MIRROR SMASH FIVE MILLION
Sales of the Daily Mirror in the previous month were at an all time record. The paper averaged sales of 5,214,000 in July 1966 – 172,000 up on the same month in 1965.
WEEKLIES GOING STRONG
Newspaper revenuefrom sales and advertising rose by 6 per cent to £74.3m in the first quarter of 1966, compared with the previous year, according to the Board of Trade. But the number of papers sold had dropped from 2.51 to 2.49 billion. Star performers were the weekly papers – up nearly four million to 121,383,000.
CAN’T GET NO R-E-S-P-E-C-T
Journalists, neither by training or conviction, were not fit to claim the status of priests and doctors in refusing to disclose sources of information, former Sunday Telegraph editor Donald McLachlan told the Royal Commission of Inquiry. McLachlan said he did not believe that the public had the same respect for newspaper men that it had for men of medicine or the church. Protection of sources was a
working rule, he said, but only when the journalist had tacitly or explicitly promised not to, could he say unconditionally that he ought not to reveal his sources. McLachlan suggested that the phrase “off the record” should be banned to all those handling official information because it was misleading and mischievous.

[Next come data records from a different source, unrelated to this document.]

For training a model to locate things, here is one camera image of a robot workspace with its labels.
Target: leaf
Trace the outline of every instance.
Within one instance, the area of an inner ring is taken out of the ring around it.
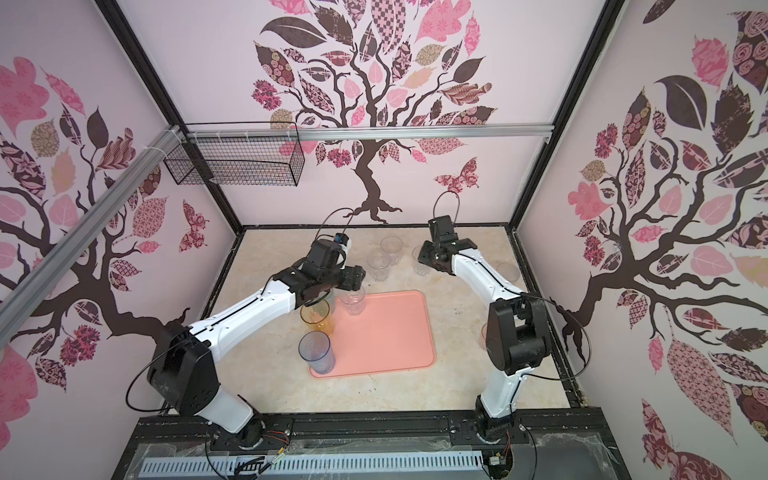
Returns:
[[[297,17],[280,17],[264,25],[261,33],[273,31],[283,40],[297,48],[316,47],[326,42],[326,38],[306,20]]]
[[[472,15],[472,17],[467,22],[467,28],[465,29],[464,33],[464,48],[467,50],[468,57],[472,56],[472,52],[475,51],[479,43],[480,25],[478,24],[478,21],[475,20],[475,16]]]
[[[725,384],[707,358],[698,350],[676,339],[667,353],[667,364],[677,386],[704,415],[733,435],[730,400]]]
[[[763,175],[767,164],[768,148],[741,157],[729,164],[713,182],[724,188],[745,187]]]
[[[661,197],[659,200],[659,210],[668,215],[674,215],[680,210],[683,203],[683,191],[680,185],[675,185]]]
[[[416,54],[416,63],[422,67],[431,65],[437,60],[437,57],[440,56],[440,52],[443,48],[445,48],[444,45],[438,45],[436,43],[422,47],[422,49],[419,50],[419,53]]]
[[[616,270],[619,265],[621,265],[621,250],[608,255],[603,262],[603,266],[600,267],[600,270],[608,270],[609,272],[612,272]]]
[[[479,101],[480,95],[487,94],[491,91],[491,88],[493,88],[493,85],[490,83],[482,87],[478,87],[477,84],[460,84],[441,90],[440,93],[457,105],[476,104]]]
[[[323,67],[309,67],[302,70],[309,75],[314,81],[326,81],[331,78],[331,72]]]
[[[38,353],[42,353],[43,355],[46,354],[47,351],[53,347],[54,341],[53,341],[53,333],[46,333],[45,335],[41,336],[37,342],[32,346],[32,349],[29,350],[29,354],[27,355],[27,358],[37,355]]]
[[[112,285],[115,290],[121,292],[131,291],[131,289],[129,289],[128,285],[125,283],[125,278],[113,270],[109,271],[109,284]]]
[[[397,49],[395,59],[392,61],[392,81],[398,81],[400,78],[405,77],[410,67],[411,45],[406,40],[400,45],[400,48]]]
[[[634,160],[629,164],[627,176],[624,177],[624,186],[627,189],[627,208],[635,206],[645,188],[645,160],[643,148],[634,155]]]
[[[35,360],[35,372],[44,382],[60,386],[67,391],[67,372],[59,362],[38,357]]]
[[[656,265],[656,273],[663,275],[664,273],[673,272],[682,265],[687,258],[688,255],[673,255],[672,253],[668,253],[659,259],[659,264]]]
[[[726,214],[730,212],[730,204],[733,201],[733,195],[723,195],[715,197],[706,202],[699,208],[699,217],[707,225],[717,225],[722,222]]]
[[[408,76],[406,81],[402,83],[402,86],[411,89],[421,87],[429,80],[429,77],[432,76],[432,70],[434,70],[434,68],[424,67],[414,71]]]
[[[15,223],[24,218],[27,214],[27,207],[13,197],[0,195],[0,220],[8,223]]]
[[[768,286],[768,258],[730,256],[744,278],[756,285]]]
[[[107,146],[107,143],[109,142],[109,131],[107,130],[107,125],[104,123],[104,119],[101,118],[101,113],[99,113],[98,108],[90,117],[88,117],[86,130],[88,131],[88,138],[91,140],[91,143],[96,150]]]
[[[659,144],[650,143],[650,165],[656,170],[667,170],[672,166],[670,155]]]
[[[645,297],[645,295],[641,295],[637,300],[632,302],[632,305],[629,307],[629,328],[632,329],[632,327],[635,326],[637,322],[645,318],[647,314],[648,299]]]
[[[392,107],[397,108],[406,102],[407,97],[408,91],[405,88],[395,88],[387,93],[386,100]]]
[[[706,170],[712,166],[707,152],[702,147],[683,140],[683,165],[688,170]]]
[[[712,138],[723,155],[728,155],[746,137],[752,126],[752,113],[750,96],[738,85],[729,84],[720,92],[711,126]]]
[[[416,143],[430,155],[447,154],[461,147],[463,144],[458,138],[419,138]]]
[[[645,89],[643,89],[630,105],[621,129],[621,140],[627,148],[627,153],[640,143],[649,120],[650,102],[645,97]]]
[[[74,162],[69,149],[61,152],[51,168],[54,192],[59,195],[72,188],[74,184]]]
[[[458,53],[462,49],[462,42],[460,41],[458,45],[455,47],[449,48],[445,51],[445,53],[442,55],[442,70],[448,71],[454,63],[456,63],[456,58],[458,58]]]
[[[453,72],[453,81],[456,83],[469,81],[477,72],[483,58],[471,58],[459,65],[456,71]]]
[[[64,105],[62,105],[61,108],[63,108],[64,111],[61,113],[61,118],[58,120],[59,129],[70,142],[81,147],[83,139],[80,136],[80,128],[78,127],[77,122],[74,121],[72,114],[69,113],[69,110],[67,110]]]
[[[78,208],[74,205],[69,195],[64,195],[54,200],[53,204],[51,204],[48,218],[55,225],[74,227],[79,218]]]
[[[589,220],[587,223],[584,224],[583,227],[581,227],[581,230],[576,233],[576,237],[589,237],[589,234],[592,233],[592,230],[598,225],[597,220]]]
[[[702,276],[719,276],[733,271],[733,265],[721,252],[709,245],[702,245],[694,250],[690,259],[690,268]]]
[[[376,37],[373,36],[372,24],[368,24],[366,33],[362,34],[360,38],[360,61],[365,63],[376,54],[376,49],[379,47],[379,43],[376,41]]]
[[[632,289],[621,292],[621,295],[619,295],[619,300],[616,302],[616,308],[620,306],[630,306],[639,295],[640,292]]]
[[[723,335],[718,339],[730,348],[740,352],[751,352],[761,348],[765,342],[768,342],[768,334],[761,329],[737,328]]]
[[[667,88],[667,114],[678,125],[701,130],[707,118],[707,97],[701,85],[683,75],[657,81]]]
[[[661,370],[661,366],[664,363],[664,348],[661,345],[661,337],[655,336],[650,341],[650,345],[648,345],[648,359],[655,372]]]
[[[710,358],[729,375],[748,382],[768,382],[768,373],[746,357],[736,353],[710,353]]]
[[[672,6],[673,3],[674,0],[656,0],[656,2],[650,7],[648,13],[645,15],[643,23],[651,23],[653,20],[656,20],[662,16],[669,9],[669,7]]]
[[[727,330],[726,327],[720,325],[720,323],[711,313],[707,312],[703,308],[692,308],[690,310],[686,310],[685,313],[683,313],[683,318],[695,326],[699,326],[703,329]]]
[[[95,303],[83,300],[74,305],[74,311],[86,322],[101,325],[98,317],[98,306]]]
[[[38,157],[56,155],[58,152],[58,132],[53,126],[53,119],[33,128],[29,141]]]
[[[331,102],[330,97],[326,95],[326,92],[305,81],[303,78],[300,78],[299,81],[301,82],[301,88],[304,90],[304,94],[312,105],[318,107],[320,110],[327,111],[330,114],[335,112],[333,103]]]
[[[768,245],[768,215],[758,214],[742,223],[727,241],[742,248],[765,248]]]

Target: wire basket
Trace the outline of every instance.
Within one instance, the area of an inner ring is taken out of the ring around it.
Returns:
[[[296,124],[248,123],[269,124],[279,131],[261,135],[247,131],[188,134],[165,159],[176,183],[195,185],[208,180],[222,185],[298,185],[304,152]]]

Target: dark brown leaf
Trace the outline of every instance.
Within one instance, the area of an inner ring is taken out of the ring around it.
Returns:
[[[718,339],[730,348],[740,352],[751,352],[759,349],[768,342],[768,335],[761,329],[743,329],[737,328],[723,335]]]
[[[667,114],[676,124],[701,130],[707,118],[707,97],[701,85],[683,75],[657,81],[667,88]]]
[[[326,38],[306,20],[297,17],[280,17],[264,25],[261,33],[273,31],[283,40],[297,48],[316,47],[326,42]]]

PELE PICTURE LEADS THE WAY
This picture, by Eric Shaw, of Brazilian soccer legend Pelé looking over his shoulder as he limped off the pitch injured after the World Cup match against Portugal was the most published shot taken by the Press Association during the 1966 World Cup.
APPRECIATION OF THE PRESS
Fifa president Sir Stanley Rous had thanked the Sports Writer’s Association for providing a daily commentary on the World Cup to the East German media. East German writers were barred from Britain during the World Cup under a Nato agreement, in spite of protests from press organisations.
VENICE VICTORY
The BBC had won the special jury prize in the Venice documentary film festival with Peter Watkins’ The War Game which depicted the aftermath of a nuclear bomb attack – and was banned from British television screens as too horrifying.
AGONY AUNT ON TELEVISION
Marjorie Proops of the Daily Mirror had been asked to present British television’s first agony column in a weekly series of 25 minute programmes called “Ask Proops” for Southern Television.